Hombre
soy, entre hombres vivo y nada de lo humano me es ajeno San
Agustín, Carta 155,14.
La
enseñanza de la Iglesia entiende por bien común
«el conjunto de condiciones de la vida social que hacen
posible a las Asociaciones y a cada uno de sus
miembros el logro más pleno y más fácil de
la propia perfección»; es un deber de todos los
miembros de la sociedad (ciudadanos); es un bien indivisible y
sólo juntos es posible alcanzarlo, acrecentarlo y
custodiarlo. (Gaudium et spes, 26)
La
idea de un bien compartido en común por un cierto número
de personas, sin que disminuya en sí mismo ni que origine
limitación y envidia entre quienes lo aman, es una
constante de San Agustín y de quienes comparten su
carisma.
La
escuela agustiniana tiene entre sus notas características
la búsqueda de un hombre libre, responsable y consciente
de sus valores y metas, pero nunca desvinculado de los demás,
pues en la relación con los otros se realiza su ser
hombre.

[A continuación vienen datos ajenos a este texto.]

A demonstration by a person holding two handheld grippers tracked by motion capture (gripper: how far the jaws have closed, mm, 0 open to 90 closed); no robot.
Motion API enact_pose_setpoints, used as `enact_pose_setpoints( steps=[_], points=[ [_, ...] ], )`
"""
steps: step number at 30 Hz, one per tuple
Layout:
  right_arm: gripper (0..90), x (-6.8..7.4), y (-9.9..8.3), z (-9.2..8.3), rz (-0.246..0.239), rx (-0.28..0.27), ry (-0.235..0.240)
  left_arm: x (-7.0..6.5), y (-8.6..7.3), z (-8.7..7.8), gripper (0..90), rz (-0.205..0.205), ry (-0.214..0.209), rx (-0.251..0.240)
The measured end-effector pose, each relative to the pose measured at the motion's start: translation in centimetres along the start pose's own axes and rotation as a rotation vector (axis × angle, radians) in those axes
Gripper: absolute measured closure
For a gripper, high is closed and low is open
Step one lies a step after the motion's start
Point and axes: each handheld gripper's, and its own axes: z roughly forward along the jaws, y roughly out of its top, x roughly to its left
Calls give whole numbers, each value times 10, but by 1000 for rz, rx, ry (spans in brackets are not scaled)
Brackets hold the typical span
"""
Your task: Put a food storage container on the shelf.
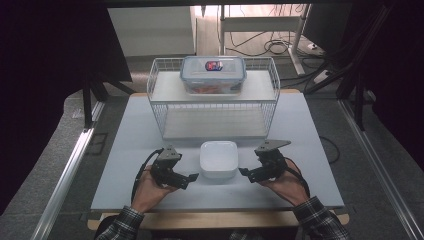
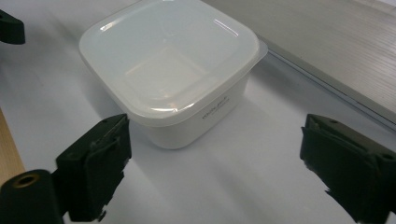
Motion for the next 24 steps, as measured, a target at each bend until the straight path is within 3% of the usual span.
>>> enact_pose_setpoints(
  steps=[6,9,17,24],
  points=[
    [215,-2,5,0,6,-23,21,0,8,2,167,18,38,19],
    [248,-3,8,0,7,-28,24,2,11,2,202,3,34,18],
    [296,-7,20,5,14,-31,29,11,25,8,208,-15,3,0],
    [296,-12,31,15,21,-32,47,14,40,22,219,-7,13,16]
  ],
)
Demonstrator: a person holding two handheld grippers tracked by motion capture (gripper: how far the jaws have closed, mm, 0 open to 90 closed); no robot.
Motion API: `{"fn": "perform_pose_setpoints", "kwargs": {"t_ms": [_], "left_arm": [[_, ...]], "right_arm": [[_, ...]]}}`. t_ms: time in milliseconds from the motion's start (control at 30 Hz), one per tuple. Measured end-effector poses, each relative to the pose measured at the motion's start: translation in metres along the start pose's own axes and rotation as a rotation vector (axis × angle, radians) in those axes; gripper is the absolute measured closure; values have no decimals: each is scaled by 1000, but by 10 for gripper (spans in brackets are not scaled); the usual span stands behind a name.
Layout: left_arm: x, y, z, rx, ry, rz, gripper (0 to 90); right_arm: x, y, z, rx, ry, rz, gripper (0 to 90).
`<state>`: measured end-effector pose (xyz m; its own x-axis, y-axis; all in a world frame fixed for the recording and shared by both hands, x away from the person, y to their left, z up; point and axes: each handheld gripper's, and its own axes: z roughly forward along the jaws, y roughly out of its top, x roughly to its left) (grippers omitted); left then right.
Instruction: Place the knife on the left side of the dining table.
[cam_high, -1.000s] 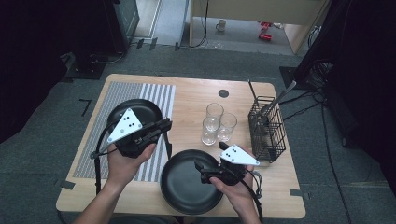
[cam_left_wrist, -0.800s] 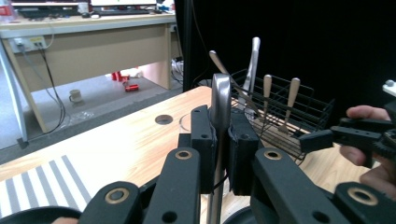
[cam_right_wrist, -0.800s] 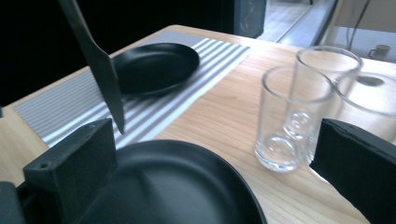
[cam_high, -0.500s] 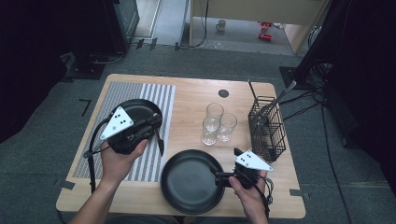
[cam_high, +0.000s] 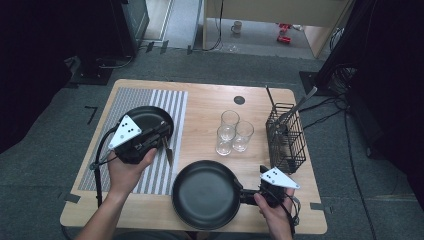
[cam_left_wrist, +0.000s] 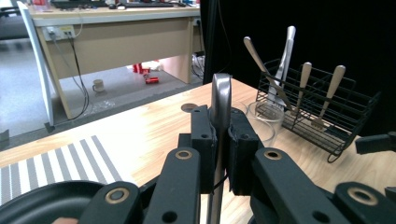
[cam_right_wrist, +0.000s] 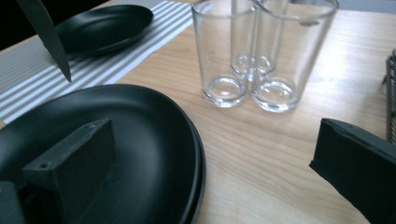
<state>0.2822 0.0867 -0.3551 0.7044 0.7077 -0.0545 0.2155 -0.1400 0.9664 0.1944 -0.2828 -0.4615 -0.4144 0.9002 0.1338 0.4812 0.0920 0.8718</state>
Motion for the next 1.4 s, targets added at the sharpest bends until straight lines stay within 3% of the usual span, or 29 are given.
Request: {"fn": "perform_pose_setpoints", "kwargs": {"t_ms": [200, 900, 1200, 1400], "left_arm": [[2, -6, 4, 6, 4, 0, 850], [3, -21, 10, 25, -11, -13, 850], [5, -25, 8, 19, -9, -19, 850], [9, -28, 2, 7, -2, -33, 849]], "right_arm": [[-13, -17, -5, 14, -23, 38, 1], [-47, -46, -6, 95, -74, 67, 2], [-63, -53, -9, 127, -118, 75, 2], [-73, -60, -8, 178, -158, 79, 2]]}}
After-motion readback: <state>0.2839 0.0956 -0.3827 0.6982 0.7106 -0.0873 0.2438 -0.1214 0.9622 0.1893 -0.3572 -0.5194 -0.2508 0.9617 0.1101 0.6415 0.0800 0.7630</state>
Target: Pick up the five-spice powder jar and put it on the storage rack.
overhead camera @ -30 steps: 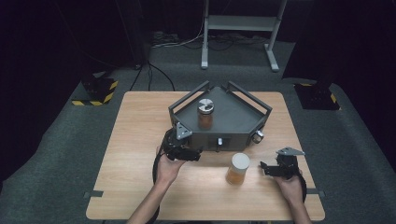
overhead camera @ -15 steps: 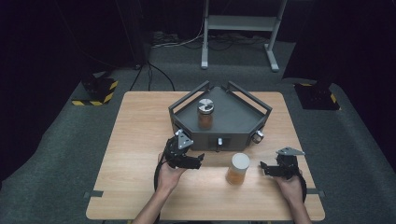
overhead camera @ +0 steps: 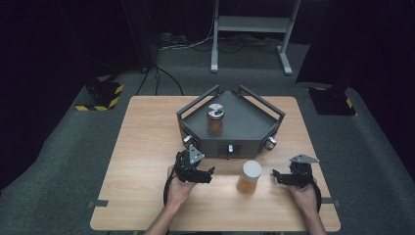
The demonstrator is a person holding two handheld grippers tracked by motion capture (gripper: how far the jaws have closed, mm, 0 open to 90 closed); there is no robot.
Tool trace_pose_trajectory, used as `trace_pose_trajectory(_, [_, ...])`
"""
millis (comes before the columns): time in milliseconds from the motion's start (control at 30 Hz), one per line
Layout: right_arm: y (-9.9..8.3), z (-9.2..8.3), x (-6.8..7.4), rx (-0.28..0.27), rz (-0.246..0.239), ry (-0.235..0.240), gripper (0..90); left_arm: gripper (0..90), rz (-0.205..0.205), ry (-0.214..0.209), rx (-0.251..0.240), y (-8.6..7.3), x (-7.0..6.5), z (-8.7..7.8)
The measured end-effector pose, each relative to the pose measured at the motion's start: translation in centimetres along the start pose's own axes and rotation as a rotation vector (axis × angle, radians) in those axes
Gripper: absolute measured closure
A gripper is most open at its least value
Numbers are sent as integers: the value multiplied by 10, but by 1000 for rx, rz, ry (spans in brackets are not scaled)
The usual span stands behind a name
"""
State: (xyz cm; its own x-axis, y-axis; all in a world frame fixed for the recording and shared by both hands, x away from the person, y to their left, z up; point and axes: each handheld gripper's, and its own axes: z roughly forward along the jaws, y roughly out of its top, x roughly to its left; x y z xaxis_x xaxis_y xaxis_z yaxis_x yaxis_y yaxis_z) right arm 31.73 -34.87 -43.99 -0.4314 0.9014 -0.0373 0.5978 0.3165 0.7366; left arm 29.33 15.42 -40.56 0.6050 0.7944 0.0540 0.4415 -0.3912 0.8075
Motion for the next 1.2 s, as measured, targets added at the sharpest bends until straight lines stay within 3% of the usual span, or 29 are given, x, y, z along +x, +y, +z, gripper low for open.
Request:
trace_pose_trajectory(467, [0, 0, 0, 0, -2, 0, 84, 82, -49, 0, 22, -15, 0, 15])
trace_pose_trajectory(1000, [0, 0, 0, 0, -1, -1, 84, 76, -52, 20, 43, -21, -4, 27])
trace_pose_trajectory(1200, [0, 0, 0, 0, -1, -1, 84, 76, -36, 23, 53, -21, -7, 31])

Cada grupo y cada persona de nuestra comunidad cumple su
tarea educativa y cristiana, insustituible y urgente, "si
actúa con unidad en lo necesario, con libertad cuando lo
piden los bienes comunes y con amor siempre".
La
familia contribuye al bien común y constituye la
primera escuela de virtudes sociales, de la que todas las
sociedades tienen necesidad, es insustituible para la enseñanza
y transmisión de los valores culturales, éticos,
sociales, espirituales y religiosos; ayuda a que las personas
desarrollen su libertad y su responsabilidad; comunican valores
fundamentales, que deben ser asimilados por cada persona,
necesarios para ser ciudadanos libres, honestos y responsables.
Nuestra
acción formativa se inspira en una propuesta coherente de
valores y expresa una vivencia de actitudes:
-
Superación del egoísmo y del individualismo; de la
avaricia y del consumismo; de la envidia y la crítica
destructiva.
-
Actitudes de solidaridad, generosidad, laboriosidad y
desprendimiento.
-
Amor solidario y preferencial por los pobres y necesitados.
-
Anteponer el bien común al propio con espíritu de
colaboración y disponibilidad, responsabilidad y
participación (el orden, el cuidado de las cosas comunes,
la austeridad creativa).
-
Recordar más los derechos ajenos y las obligaciones
propias que los derechos propios y las obligaciones ajenas.
-
Crítica constructiva y fraterna; diálogo y
encuentro interpersonal.
La
vivencia de estas actitudes nos conducirá a:
-
Integrarnos en la sociedad –comunidad.
-
Fomentar el trabajo en equipo.
-
Fomentar la igualdad y la libertad.
-
Aceptar a los otros, escucharlos y valorarlos.
-
Participar como ciudadanos responsables y comprometidos.
-
Respetar y cumplir las leyes.
-Eliminar
toda forma de esclavitud, explotación, opresión,
manipulación de las personas.
-
Erradicar la adulación, hipocresía, apariencias
falsas.
A
la búsqueda del bien común estamos llamados todos y
sólo juntos es posible alcanzarlo, acrecentarlo y
custodiarlo, por eso como creyentes, rogamos al Bien Común
Supremo:
¡Jesucristo,
Señor de la historia, te necesitamos!